Exercise inputs —
____

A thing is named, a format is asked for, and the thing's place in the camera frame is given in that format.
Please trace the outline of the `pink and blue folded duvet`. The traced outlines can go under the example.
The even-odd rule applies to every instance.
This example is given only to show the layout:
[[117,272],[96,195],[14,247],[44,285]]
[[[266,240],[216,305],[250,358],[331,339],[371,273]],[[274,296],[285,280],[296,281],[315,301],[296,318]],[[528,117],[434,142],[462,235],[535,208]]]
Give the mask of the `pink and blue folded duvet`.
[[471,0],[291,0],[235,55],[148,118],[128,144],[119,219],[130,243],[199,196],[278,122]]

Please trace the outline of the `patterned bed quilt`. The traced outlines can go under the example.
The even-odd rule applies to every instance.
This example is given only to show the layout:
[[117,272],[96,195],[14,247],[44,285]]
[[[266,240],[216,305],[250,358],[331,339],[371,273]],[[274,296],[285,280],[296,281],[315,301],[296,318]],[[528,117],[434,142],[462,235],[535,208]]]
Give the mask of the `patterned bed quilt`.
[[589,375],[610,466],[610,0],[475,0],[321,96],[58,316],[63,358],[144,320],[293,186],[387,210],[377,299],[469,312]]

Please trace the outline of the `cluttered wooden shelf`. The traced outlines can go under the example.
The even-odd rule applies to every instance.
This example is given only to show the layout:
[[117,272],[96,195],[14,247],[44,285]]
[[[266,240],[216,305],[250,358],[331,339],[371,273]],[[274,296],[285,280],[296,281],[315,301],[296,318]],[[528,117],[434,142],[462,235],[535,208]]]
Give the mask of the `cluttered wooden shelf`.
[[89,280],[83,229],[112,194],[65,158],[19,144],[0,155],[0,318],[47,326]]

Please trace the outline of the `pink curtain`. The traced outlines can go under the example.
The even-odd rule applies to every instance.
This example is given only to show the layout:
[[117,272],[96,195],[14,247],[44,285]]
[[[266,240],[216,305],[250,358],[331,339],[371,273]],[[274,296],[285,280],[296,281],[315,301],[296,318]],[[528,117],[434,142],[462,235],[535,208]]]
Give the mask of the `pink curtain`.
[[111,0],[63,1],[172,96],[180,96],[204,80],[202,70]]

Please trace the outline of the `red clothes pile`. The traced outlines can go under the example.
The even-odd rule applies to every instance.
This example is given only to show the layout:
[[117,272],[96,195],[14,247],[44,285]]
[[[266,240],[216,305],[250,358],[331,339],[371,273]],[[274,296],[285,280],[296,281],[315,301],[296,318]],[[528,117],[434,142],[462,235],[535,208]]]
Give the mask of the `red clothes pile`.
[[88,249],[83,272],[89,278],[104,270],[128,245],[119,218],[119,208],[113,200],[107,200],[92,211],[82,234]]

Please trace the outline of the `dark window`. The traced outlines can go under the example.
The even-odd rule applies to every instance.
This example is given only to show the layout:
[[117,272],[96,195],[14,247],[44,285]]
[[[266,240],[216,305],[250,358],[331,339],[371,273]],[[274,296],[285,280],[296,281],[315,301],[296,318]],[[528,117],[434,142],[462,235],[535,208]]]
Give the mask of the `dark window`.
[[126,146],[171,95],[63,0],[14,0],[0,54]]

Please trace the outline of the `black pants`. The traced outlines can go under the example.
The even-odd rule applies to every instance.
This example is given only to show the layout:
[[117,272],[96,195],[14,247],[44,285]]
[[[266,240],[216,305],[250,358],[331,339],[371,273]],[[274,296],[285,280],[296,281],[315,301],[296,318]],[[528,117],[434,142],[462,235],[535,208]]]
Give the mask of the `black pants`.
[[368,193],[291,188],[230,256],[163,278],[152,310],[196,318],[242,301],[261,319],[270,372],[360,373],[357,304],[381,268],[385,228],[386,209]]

____

Goal of the exercise —
Set the entries above down again, each one exactly as written.

Output of the exercise —
A thing is named, a format is asked for, and the thing's place in the camera frame is given in that format.
Please trace the outline of the `pink and blue folded duvet`. The traced outlines can go under the example.
The even-odd rule applies to every instance.
This example is given only to show the layout:
[[117,272],[96,195],[14,247],[44,285]]
[[[266,240],[216,305],[250,358],[331,339],[371,273]],[[274,296],[285,280],[296,281],[315,301],[296,318]],[[528,117],[434,142],[462,235],[535,208]]]
Give the mask of the `pink and blue folded duvet`.
[[471,0],[291,0],[235,55],[148,118],[128,144],[119,219],[130,243],[199,196],[278,122]]

Please trace the outline of the `patterned bed quilt`. The traced outlines can go under the example.
The even-odd rule applies to every instance.
This example is given only to show the layout:
[[117,272],[96,195],[14,247],[44,285]]
[[[266,240],[216,305],[250,358],[331,339],[371,273]],[[274,296],[285,280],[296,281],[315,301],[296,318]],[[528,117],[434,142],[462,235],[535,208]]]
Give the mask of the `patterned bed quilt`.
[[589,375],[610,466],[610,0],[475,0],[321,96],[58,316],[63,358],[144,320],[293,186],[387,210],[377,299],[469,312]]

Please trace the outline of the `cluttered wooden shelf`. The traced outlines can go under the example.
The even-odd rule applies to every instance.
This example is given only to show the layout:
[[117,272],[96,195],[14,247],[44,285]]
[[[266,240],[216,305],[250,358],[331,339],[371,273]],[[274,296],[285,280],[296,281],[315,301],[296,318]],[[528,117],[434,142],[462,235],[535,208]]]
Give the mask of the `cluttered wooden shelf`.
[[89,280],[83,229],[112,194],[65,158],[19,144],[0,155],[0,318],[47,326]]

Please trace the outline of the `pink curtain`. The traced outlines can go under the example.
The even-odd rule applies to every instance.
This example is given only to show the layout:
[[117,272],[96,195],[14,247],[44,285]]
[[[266,240],[216,305],[250,358],[331,339],[371,273]],[[274,296],[285,280],[296,281],[315,301],[296,318]],[[528,117],[434,142],[462,235],[535,208]]]
Give the mask of the `pink curtain`.
[[111,0],[63,1],[172,96],[180,96],[204,80],[202,70]]

Please trace the outline of the `red clothes pile`. The traced outlines can go under the example.
The even-odd rule applies to every instance.
This example is given only to show the layout:
[[117,272],[96,195],[14,247],[44,285]]
[[[266,240],[216,305],[250,358],[331,339],[371,273]],[[274,296],[285,280],[296,281],[315,301],[296,318]],[[528,117],[434,142],[462,235],[535,208]]]
Give the mask of the `red clothes pile`.
[[88,249],[83,272],[89,278],[104,270],[128,245],[119,218],[119,208],[113,200],[107,200],[92,211],[82,234]]

Please trace the outline of the `dark window`. The traced outlines can go under the example.
The even-odd rule applies to every instance.
This example is given only to show the layout:
[[117,272],[96,195],[14,247],[44,285]]
[[[266,240],[216,305],[250,358],[331,339],[371,273]],[[274,296],[285,280],[296,281],[315,301],[296,318]],[[528,117],[434,142],[462,235],[535,208]]]
Give the mask of the `dark window`.
[[126,146],[171,95],[63,0],[14,0],[0,54]]

Please trace the outline of the `black pants`. The traced outlines can go under the example.
The even-odd rule applies to every instance.
This example is given only to show the layout:
[[117,272],[96,195],[14,247],[44,285]]
[[[266,240],[216,305],[250,358],[331,339],[371,273]],[[274,296],[285,280],[296,281],[315,301],[296,318]],[[528,117],[434,142],[462,235],[535,208]]]
Give the mask of the `black pants`.
[[368,193],[291,188],[230,256],[163,278],[152,310],[196,318],[242,301],[261,319],[270,372],[360,373],[357,304],[381,268],[385,228],[386,209]]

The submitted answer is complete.